*Dataset excerpt*.
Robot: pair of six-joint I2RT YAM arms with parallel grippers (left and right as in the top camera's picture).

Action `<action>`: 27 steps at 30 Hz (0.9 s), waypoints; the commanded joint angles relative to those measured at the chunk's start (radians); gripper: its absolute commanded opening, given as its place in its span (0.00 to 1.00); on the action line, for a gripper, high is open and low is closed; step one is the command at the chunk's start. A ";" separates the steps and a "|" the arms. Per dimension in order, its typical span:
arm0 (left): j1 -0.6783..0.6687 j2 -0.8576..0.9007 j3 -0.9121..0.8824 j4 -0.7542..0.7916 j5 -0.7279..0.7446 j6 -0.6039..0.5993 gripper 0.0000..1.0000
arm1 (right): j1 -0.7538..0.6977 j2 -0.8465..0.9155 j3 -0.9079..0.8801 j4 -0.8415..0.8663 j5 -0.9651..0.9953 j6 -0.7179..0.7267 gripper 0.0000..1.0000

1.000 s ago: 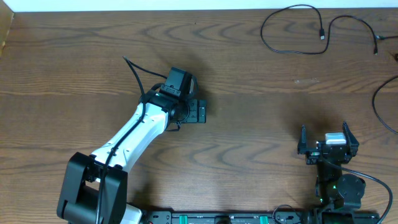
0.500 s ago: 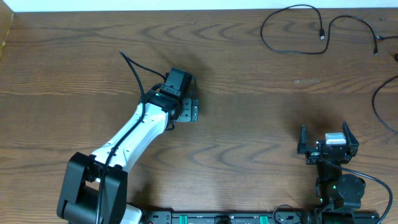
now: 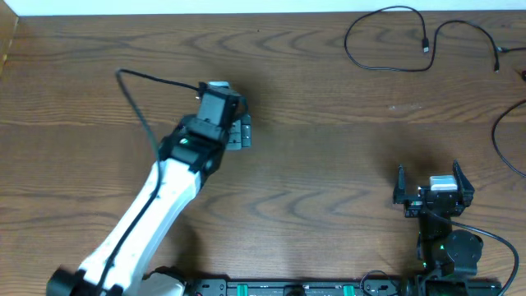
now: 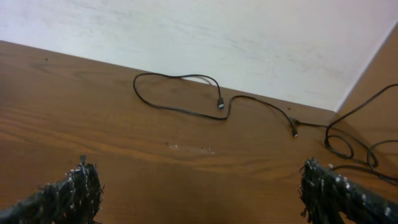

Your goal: Untangle cables

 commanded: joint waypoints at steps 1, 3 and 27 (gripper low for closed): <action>0.055 -0.102 -0.033 -0.002 -0.020 0.006 0.95 | 0.004 -0.005 -0.002 -0.005 0.012 0.016 0.99; 0.088 -0.171 -0.072 -0.005 -0.005 0.001 0.95 | 0.004 -0.005 -0.002 -0.005 0.012 0.016 0.99; 0.287 -0.927 -0.488 0.026 0.361 -0.005 0.95 | 0.004 -0.005 -0.002 -0.005 0.012 0.016 0.99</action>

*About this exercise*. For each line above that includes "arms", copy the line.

*Result of this exercise*.
Robot: pair of six-joint I2RT YAM arms with parallel grippers (left and right as in the top camera's picture).
Action `<action>`: 27 steps at 30 Hz (0.9 s), waypoints; the commanded joint angles relative to those measured at the chunk's start (radians); gripper: its absolute commanded opening, given as its place in its span (0.00 to 1.00); on the action line, for a gripper, high is open and low is closed; step one is the command at the chunk's start. A ";" separates the steps and a "|" the arms. Per dimension in order, its typical span:

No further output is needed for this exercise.